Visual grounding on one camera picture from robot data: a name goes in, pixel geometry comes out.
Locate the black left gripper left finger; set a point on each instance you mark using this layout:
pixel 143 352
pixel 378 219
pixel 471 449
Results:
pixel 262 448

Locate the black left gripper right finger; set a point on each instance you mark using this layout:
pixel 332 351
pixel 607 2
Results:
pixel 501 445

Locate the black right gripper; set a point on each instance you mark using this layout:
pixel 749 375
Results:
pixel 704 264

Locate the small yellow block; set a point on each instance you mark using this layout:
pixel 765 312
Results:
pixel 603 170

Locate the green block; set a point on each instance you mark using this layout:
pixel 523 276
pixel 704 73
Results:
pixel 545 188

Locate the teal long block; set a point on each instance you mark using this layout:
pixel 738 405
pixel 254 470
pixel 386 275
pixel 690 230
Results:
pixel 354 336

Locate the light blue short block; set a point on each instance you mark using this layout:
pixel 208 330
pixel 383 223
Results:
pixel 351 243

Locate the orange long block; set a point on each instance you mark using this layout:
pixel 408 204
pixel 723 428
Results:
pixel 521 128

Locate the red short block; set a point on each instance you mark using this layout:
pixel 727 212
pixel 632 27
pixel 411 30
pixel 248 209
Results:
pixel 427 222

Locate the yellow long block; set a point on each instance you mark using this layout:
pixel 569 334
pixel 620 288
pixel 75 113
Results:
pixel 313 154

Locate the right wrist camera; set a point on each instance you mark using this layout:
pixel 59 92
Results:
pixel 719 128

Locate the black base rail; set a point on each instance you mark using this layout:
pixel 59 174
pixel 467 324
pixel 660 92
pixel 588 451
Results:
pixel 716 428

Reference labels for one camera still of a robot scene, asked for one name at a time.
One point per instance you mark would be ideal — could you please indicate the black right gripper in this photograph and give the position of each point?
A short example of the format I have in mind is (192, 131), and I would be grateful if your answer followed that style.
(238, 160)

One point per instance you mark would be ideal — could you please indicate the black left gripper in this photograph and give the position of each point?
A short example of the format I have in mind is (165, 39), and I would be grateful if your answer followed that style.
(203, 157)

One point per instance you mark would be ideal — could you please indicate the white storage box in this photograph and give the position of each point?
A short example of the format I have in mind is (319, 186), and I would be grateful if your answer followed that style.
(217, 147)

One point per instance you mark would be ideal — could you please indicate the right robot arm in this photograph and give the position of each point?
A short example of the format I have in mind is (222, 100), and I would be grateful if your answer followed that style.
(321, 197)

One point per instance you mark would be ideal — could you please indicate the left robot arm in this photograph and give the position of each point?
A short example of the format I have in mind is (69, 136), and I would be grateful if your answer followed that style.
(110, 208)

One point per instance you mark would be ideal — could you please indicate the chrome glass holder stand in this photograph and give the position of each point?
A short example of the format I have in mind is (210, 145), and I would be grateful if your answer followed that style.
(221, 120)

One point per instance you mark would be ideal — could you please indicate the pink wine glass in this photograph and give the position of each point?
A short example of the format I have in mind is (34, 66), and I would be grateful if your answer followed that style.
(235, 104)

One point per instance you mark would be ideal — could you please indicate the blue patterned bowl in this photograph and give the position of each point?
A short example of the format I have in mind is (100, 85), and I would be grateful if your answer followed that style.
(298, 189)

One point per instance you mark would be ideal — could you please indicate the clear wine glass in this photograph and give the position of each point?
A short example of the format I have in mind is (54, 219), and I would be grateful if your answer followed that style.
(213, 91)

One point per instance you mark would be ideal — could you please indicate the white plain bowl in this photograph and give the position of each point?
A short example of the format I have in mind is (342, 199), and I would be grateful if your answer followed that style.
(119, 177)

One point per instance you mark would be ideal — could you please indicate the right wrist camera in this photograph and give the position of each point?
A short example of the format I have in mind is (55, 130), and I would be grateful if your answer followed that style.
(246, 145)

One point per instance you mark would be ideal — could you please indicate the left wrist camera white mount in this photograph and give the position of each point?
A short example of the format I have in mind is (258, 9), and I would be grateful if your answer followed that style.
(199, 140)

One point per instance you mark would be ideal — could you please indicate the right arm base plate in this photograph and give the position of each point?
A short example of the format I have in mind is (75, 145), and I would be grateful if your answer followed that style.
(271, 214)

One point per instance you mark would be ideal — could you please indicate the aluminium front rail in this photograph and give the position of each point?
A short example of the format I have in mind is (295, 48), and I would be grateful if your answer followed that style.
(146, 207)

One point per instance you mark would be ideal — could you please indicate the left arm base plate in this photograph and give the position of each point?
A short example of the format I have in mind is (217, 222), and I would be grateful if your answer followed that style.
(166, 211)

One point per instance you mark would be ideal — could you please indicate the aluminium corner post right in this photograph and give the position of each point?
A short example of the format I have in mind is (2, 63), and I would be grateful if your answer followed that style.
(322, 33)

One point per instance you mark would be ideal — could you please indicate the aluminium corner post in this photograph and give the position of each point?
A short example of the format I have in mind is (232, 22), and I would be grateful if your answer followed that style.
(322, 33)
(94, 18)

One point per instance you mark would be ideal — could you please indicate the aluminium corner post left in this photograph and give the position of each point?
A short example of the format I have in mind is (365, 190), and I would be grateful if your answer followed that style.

==*==

■ AIM OF THE EXERCISE ■
Find each line holding the string "gripper" in the listing above, then copy it.

■ ANSWER FOR THE TASK ■
Locate the black left gripper left finger; set a point on each instance you mark using this layout:
Locate the black left gripper right finger; set a point on each instance you mark using this layout:
Locate the black right gripper; set a point on each instance you mark using this layout:
One point per instance you mark would be ideal — could you please indicate the black right gripper in this photograph and give the position of each point?
One point per instance you mark would be ideal — could you please indicate the black left gripper in this photograph and give the position of each point?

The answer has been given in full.